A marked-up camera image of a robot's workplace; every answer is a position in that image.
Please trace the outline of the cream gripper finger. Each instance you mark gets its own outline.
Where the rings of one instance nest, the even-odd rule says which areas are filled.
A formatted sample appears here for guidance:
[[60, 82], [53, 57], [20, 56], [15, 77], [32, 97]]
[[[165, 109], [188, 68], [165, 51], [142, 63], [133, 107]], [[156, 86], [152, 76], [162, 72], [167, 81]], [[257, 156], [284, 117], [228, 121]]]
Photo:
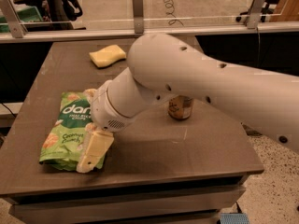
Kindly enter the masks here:
[[77, 164], [78, 173], [89, 173], [106, 155], [114, 142], [113, 133], [105, 130], [88, 132]]
[[95, 92], [96, 92], [96, 89], [87, 89], [83, 92], [84, 96], [86, 97], [86, 99], [89, 103], [93, 100]]

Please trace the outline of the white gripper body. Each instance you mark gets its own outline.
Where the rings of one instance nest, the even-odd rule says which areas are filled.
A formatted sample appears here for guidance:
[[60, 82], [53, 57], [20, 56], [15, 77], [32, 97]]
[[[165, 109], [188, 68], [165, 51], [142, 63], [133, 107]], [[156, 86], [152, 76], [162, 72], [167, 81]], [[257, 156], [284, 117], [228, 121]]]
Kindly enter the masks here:
[[135, 119], [121, 115], [111, 104], [108, 98], [108, 86], [111, 80], [106, 81], [94, 93], [90, 101], [93, 123], [102, 130], [117, 133], [131, 125]]

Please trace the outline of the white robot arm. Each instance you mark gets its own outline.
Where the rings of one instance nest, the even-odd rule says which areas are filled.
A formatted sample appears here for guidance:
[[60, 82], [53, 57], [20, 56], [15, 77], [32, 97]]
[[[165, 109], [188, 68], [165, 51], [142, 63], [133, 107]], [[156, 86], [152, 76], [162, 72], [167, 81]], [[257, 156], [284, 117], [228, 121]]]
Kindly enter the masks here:
[[223, 63], [165, 34], [142, 35], [128, 67], [90, 100], [96, 130], [83, 143], [77, 171], [90, 172], [136, 116], [182, 95], [210, 103], [254, 130], [299, 149], [299, 80], [295, 76]]

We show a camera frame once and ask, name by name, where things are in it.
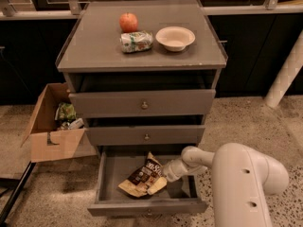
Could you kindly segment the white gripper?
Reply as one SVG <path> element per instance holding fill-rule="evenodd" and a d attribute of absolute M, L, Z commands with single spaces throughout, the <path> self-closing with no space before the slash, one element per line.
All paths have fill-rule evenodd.
<path fill-rule="evenodd" d="M 176 182 L 183 176 L 195 175 L 207 170 L 206 166 L 186 162 L 181 158 L 171 160 L 162 166 L 162 173 L 164 177 L 160 177 L 147 190 L 149 195 L 153 195 L 167 185 L 167 180 L 170 183 Z"/>

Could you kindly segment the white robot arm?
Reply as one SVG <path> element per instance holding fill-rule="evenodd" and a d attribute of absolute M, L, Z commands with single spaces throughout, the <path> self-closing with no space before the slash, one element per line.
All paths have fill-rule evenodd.
<path fill-rule="evenodd" d="M 289 184 L 280 161 L 238 143 L 215 152 L 186 147 L 179 158 L 160 168 L 161 182 L 175 182 L 208 167 L 215 227 L 273 227 L 265 197 L 282 193 Z"/>

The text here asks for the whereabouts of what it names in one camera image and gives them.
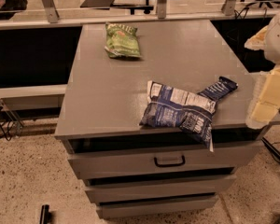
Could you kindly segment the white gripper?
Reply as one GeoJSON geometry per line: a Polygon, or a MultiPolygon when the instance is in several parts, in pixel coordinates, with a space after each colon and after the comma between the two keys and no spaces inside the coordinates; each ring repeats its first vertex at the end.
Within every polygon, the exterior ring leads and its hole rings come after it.
{"type": "MultiPolygon", "coordinates": [[[[267,60],[280,64],[280,10],[271,19],[268,27],[261,28],[246,40],[245,48],[264,49],[264,56],[267,60]]],[[[251,118],[254,121],[267,124],[276,116],[279,108],[280,65],[277,65],[265,75],[265,81],[252,110],[251,118]]]]}

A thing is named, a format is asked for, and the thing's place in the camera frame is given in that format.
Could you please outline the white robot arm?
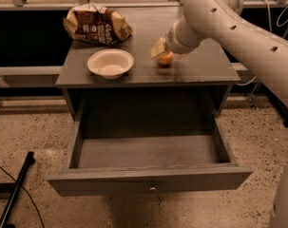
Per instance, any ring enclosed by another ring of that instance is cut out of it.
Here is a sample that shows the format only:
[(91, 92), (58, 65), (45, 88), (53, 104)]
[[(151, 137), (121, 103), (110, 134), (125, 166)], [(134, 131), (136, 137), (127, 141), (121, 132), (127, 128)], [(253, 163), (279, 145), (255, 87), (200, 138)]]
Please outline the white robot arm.
[[(184, 0), (182, 17), (166, 36), (151, 49), (151, 56), (162, 60), (173, 52), (186, 55), (203, 40), (211, 38), (240, 61), (288, 108), (288, 41), (240, 17), (243, 0)], [(266, 154), (265, 162), (277, 161), (284, 143)], [(288, 228), (288, 157), (284, 159), (278, 186), (272, 200), (265, 188), (240, 209), (242, 216), (255, 213), (256, 204), (270, 208), (267, 228)]]

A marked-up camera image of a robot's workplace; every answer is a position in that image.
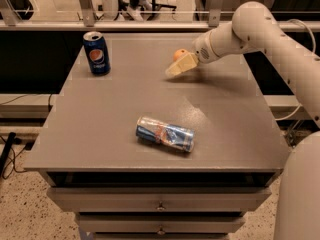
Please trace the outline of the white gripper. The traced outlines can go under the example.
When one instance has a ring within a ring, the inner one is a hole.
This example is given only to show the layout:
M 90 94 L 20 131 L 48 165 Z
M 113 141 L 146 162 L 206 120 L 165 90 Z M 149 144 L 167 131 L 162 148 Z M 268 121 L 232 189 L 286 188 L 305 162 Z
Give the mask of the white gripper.
M 214 50 L 213 37 L 214 30 L 201 34 L 193 41 L 194 53 L 188 52 L 180 57 L 166 69 L 168 77 L 178 76 L 186 71 L 196 68 L 199 61 L 201 63 L 211 63 L 220 59 L 218 53 Z

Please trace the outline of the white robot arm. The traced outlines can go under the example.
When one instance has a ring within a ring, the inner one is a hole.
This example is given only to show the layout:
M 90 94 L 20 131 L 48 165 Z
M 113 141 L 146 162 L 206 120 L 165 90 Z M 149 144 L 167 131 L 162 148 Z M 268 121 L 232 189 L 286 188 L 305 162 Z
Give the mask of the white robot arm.
M 260 51 L 320 125 L 320 60 L 285 34 L 269 9 L 255 1 L 239 6 L 232 20 L 194 40 L 192 50 L 176 57 L 169 77 L 231 54 Z M 273 240 L 320 238 L 320 132 L 303 139 L 282 173 Z

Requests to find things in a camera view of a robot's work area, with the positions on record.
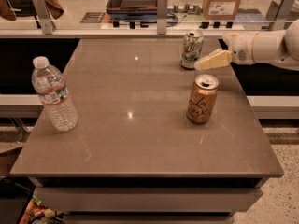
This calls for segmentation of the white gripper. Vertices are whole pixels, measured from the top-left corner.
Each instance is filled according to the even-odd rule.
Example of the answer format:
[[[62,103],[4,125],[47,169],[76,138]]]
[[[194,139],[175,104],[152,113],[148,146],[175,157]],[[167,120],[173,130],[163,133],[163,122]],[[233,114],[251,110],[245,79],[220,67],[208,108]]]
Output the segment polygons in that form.
[[[223,33],[222,39],[229,50],[216,49],[194,64],[196,70],[207,70],[225,67],[233,61],[238,65],[252,65],[253,43],[257,34],[249,33]]]

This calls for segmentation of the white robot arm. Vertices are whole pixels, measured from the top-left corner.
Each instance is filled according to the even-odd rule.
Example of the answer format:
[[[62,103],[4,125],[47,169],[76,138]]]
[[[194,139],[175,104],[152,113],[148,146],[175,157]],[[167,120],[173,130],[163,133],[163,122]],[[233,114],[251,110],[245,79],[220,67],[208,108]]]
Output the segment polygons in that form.
[[[224,33],[227,49],[216,49],[194,65],[196,70],[207,70],[227,66],[268,63],[275,67],[299,69],[299,20],[287,29],[255,31],[246,33]]]

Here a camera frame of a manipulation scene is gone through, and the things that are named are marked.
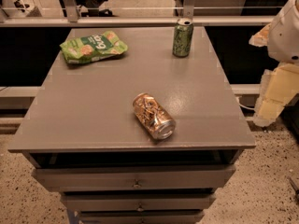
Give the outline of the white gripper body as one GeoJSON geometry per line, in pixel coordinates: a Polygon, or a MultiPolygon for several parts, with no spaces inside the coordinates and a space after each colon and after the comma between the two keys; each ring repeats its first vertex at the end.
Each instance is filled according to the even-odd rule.
{"type": "Polygon", "coordinates": [[[298,0],[288,0],[272,20],[268,34],[268,55],[285,63],[299,63],[298,0]]]}

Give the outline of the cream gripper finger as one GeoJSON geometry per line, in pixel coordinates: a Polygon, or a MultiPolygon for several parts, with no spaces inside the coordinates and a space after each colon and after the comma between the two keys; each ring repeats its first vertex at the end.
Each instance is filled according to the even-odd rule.
{"type": "Polygon", "coordinates": [[[265,25],[259,32],[253,35],[250,40],[249,44],[255,47],[264,47],[268,43],[268,34],[270,29],[270,23],[265,25]]]}
{"type": "Polygon", "coordinates": [[[267,127],[275,122],[298,92],[298,64],[280,63],[273,71],[265,70],[260,83],[260,95],[254,107],[253,123],[267,127]]]}

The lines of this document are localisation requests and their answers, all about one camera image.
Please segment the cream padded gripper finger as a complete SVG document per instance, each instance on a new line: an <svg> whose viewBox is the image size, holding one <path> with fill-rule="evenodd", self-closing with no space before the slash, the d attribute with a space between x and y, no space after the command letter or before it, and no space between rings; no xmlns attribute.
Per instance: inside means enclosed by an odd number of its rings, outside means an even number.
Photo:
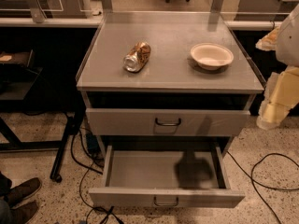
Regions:
<svg viewBox="0 0 299 224"><path fill-rule="evenodd" d="M290 110L299 104L299 68L288 66L285 71L272 73L266 82L264 99L256 124L264 130L280 125Z"/></svg>

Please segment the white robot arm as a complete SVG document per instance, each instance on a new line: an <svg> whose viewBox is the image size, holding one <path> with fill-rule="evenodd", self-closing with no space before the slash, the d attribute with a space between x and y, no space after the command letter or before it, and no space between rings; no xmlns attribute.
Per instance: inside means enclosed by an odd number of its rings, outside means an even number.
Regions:
<svg viewBox="0 0 299 224"><path fill-rule="evenodd" d="M273 72L266 82L256 123L259 128L270 130L278 127L299 104L299 5L256 47L274 50L277 60L287 65L280 74Z"/></svg>

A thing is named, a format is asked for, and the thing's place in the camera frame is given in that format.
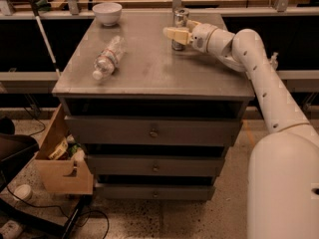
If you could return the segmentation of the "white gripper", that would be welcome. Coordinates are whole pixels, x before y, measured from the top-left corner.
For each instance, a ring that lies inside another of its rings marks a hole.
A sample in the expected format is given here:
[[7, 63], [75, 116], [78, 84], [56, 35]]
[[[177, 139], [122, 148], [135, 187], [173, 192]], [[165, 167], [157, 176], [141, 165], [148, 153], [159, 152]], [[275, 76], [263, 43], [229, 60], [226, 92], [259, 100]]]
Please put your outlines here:
[[212, 33], [217, 29], [210, 24], [200, 24], [200, 22], [188, 20], [186, 28], [165, 27], [163, 34], [182, 45], [188, 45], [192, 42], [192, 47], [202, 53], [207, 52], [207, 45]]

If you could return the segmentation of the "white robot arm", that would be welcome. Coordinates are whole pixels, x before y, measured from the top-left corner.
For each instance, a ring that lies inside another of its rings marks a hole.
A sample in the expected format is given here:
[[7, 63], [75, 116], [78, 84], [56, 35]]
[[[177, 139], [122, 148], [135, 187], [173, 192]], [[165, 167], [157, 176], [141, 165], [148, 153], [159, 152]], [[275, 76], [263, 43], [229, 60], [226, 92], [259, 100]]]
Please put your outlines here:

************

Lines that hold the word "inside" are the ones to copy from the entries above.

Reply as one GeoJSON geometry per line: a Polygon, or a MultiPolygon when the instance is in several parts, in pixel coordinates, with a space after each colon and after the comma between the two keys and no spaces inside the coordinates; each ring repeats its first vertex at the end.
Give the outline of the white gripper body as one GeoJSON geometry per line, in pixel coordinates: a Polygon, or a MultiPolygon for several parts, with no spaces inside the coordinates and a space after each colon and after the comma between the two keys; each ring repeats its first vertex at the end.
Give the outline of the cream gripper finger as one GeoJSON geometry per line, in pixel coordinates: a Polygon, or a MultiPolygon for several parts, with no spaces inside the coordinates and a space after each colon and after the comma between the two keys; each ring repeats its first vertex at the end.
Per instance: inside means enclosed by an odd number of its rings, outside means an even number.
Per instance: inside means enclosed by an odd number of its rings, outside means an even number.
For each instance, a ring that lies inside another of its rings marks a hole.
For each instance, a ring that lies inside another of its rings marks a hole.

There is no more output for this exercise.